Data entries –
-- Opening Marker --
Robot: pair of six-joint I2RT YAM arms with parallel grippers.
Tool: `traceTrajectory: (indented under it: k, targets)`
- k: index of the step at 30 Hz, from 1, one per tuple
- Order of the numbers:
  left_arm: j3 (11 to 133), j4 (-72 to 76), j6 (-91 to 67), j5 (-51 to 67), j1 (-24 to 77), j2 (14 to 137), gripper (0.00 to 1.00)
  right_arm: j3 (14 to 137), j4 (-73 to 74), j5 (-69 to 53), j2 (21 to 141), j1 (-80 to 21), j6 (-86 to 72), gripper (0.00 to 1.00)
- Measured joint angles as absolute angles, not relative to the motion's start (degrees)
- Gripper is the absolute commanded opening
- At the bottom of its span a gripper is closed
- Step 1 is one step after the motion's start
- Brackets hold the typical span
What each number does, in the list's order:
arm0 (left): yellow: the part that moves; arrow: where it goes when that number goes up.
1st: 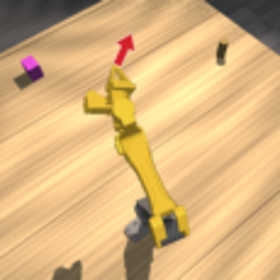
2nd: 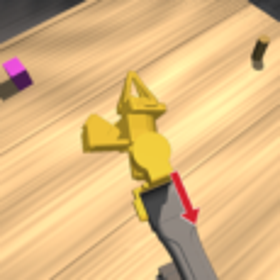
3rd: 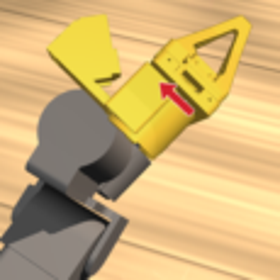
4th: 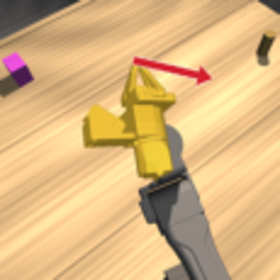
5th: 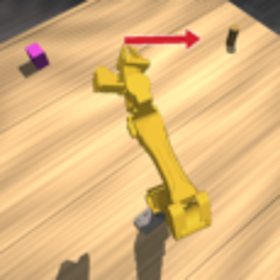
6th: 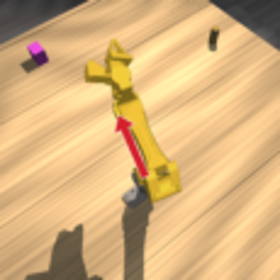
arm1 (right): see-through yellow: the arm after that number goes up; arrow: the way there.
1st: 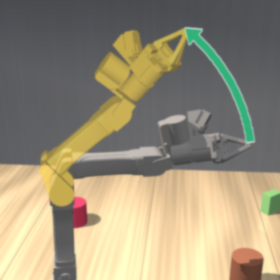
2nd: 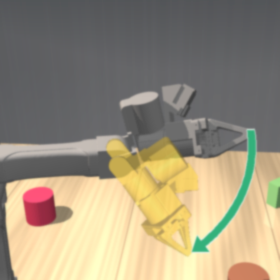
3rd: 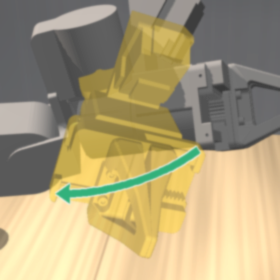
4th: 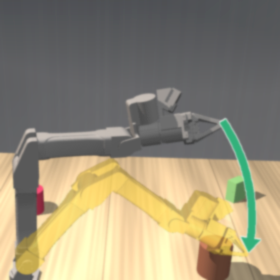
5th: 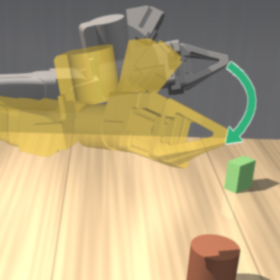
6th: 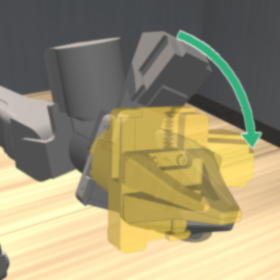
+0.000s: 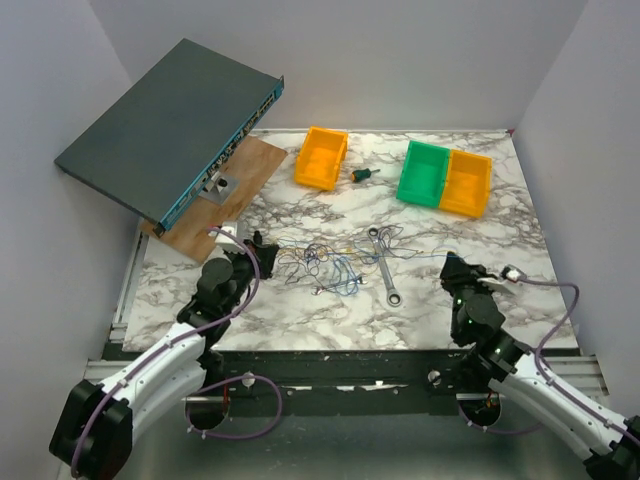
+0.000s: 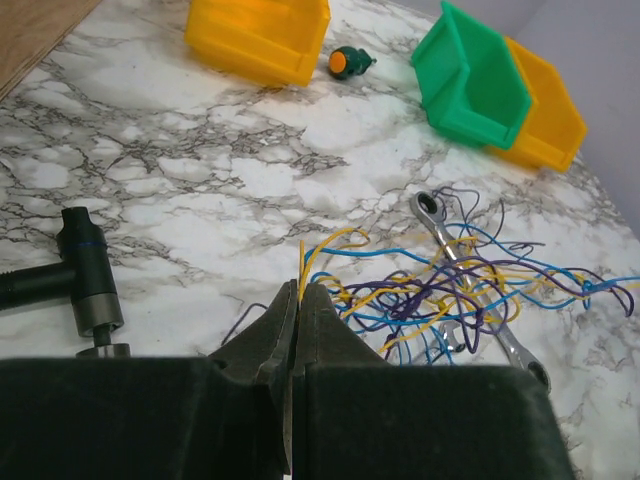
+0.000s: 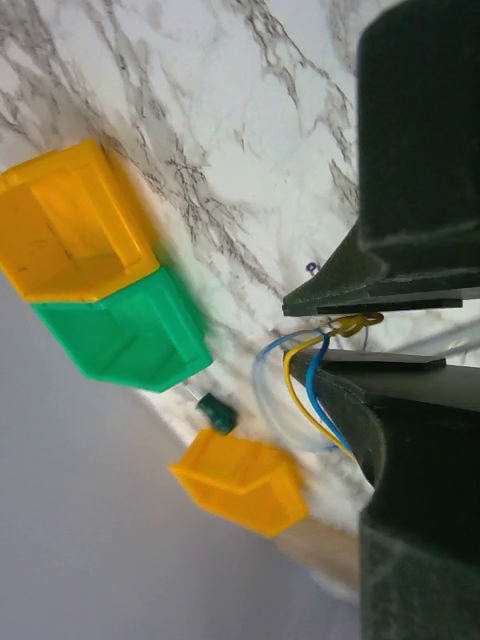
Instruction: Untangle the cables
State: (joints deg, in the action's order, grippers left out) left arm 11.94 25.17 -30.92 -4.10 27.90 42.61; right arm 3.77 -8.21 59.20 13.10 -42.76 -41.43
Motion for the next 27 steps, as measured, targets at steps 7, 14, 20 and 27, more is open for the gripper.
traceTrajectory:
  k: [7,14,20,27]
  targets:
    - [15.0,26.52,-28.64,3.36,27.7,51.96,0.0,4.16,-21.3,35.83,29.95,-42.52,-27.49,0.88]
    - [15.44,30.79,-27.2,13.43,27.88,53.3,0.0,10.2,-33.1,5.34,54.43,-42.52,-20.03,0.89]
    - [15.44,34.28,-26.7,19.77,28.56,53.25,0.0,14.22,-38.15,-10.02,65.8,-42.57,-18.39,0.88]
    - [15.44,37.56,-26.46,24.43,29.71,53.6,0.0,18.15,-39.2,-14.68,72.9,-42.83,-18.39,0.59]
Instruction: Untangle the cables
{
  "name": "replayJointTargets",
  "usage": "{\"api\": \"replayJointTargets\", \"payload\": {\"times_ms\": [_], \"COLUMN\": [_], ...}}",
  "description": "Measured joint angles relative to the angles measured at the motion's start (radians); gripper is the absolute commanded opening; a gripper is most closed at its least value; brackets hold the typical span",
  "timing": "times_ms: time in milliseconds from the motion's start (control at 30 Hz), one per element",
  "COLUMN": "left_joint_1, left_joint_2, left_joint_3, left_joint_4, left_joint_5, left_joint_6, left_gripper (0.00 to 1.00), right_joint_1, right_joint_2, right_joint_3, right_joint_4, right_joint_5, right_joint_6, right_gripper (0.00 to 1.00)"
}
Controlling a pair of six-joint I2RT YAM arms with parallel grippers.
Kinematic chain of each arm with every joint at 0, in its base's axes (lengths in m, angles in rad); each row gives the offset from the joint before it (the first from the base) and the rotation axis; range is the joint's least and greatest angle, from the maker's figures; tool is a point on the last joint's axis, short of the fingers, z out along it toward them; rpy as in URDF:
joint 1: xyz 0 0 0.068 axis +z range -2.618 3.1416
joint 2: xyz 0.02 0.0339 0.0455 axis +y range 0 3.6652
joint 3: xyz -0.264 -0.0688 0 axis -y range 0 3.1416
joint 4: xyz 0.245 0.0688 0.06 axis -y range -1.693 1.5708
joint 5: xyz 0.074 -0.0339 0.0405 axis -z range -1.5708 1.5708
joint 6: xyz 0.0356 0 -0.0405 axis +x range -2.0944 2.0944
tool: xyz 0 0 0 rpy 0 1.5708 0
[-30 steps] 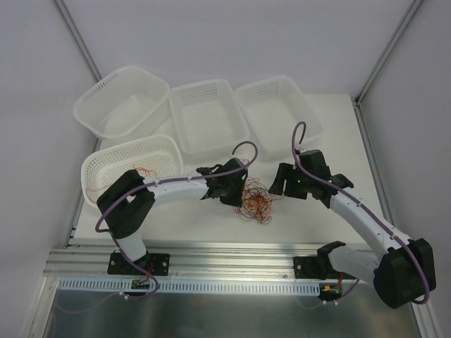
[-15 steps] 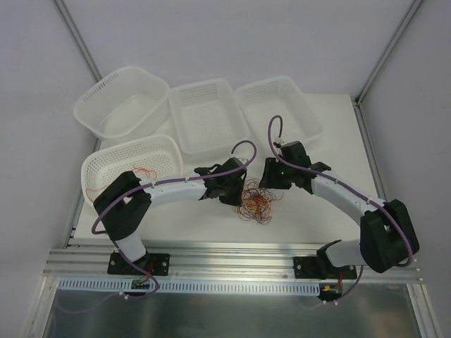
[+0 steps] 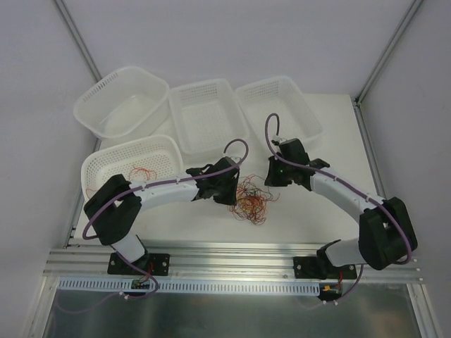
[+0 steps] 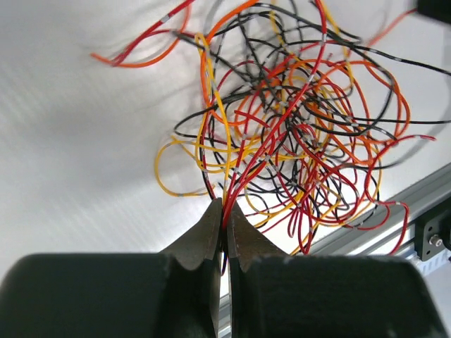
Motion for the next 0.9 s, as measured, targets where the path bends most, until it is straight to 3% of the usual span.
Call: {"api": "replayJointTargets", "payload": {"times_ms": [200,367,533,767,900], "left_joint_1": [0.091,0.195,0.261,0.277,0.290], "left_joint_2": [-0.109,-0.233,-0.275,-0.270,-0.236], "left_joint_3": [-0.100,-0.167,-0.196,-0.196,-0.196], "left_joint_4": [-0.021,-0.051,-0.088,-0.145,-0.168], "left_joint_5": [0.001,0.001,-0.006,-0.017,-0.025], "left_joint_6": [-0.017,-0.032,-0.033,-0.033,-0.038], "left_gripper": [0.00,0.00,0.00,0.00,0.00], "right_joint_1": [-0.053,-0.166,-0.185,-0.205,-0.206], "right_joint_2": [-0.156,-0.280,-0.340,-0.335,-0.324], "right_joint_3": [0.171,0.462,0.762,1.107,1.206], "right_joint_4": [-0.219,-0.406,-0.537,-0.622,-0.626], "right_joint_5": [0.098,0.166,0.203,0.267,0.312], "right_joint_6": [-0.049,-0.075,-0.119,-0.179,-0.198], "right_gripper": [0.01,0.01,0.01,0.01,0.01]}}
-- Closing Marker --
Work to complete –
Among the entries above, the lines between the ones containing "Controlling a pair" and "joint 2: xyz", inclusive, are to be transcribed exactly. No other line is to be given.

Answer box –
Controlling a pair of six-joint I2RT YAM arms with parallel grippers.
Kinematic chain of each arm with every joint at 0, in its base's axes (lengths in m, angles in rad); each row gives the offset from the joint before it (the first from the base) and the rotation axis; range is the joint's least and greatest angle, from the maker's figures; tool is a point on the last joint's axis, short of the fingers, z out along it toward them; rpy as in URDF:
joint 1: xyz 0 0 0.068 axis +z range -2.618 3.1416
joint 2: xyz 0.02 0.0339 0.0455 axis +y range 0 3.6652

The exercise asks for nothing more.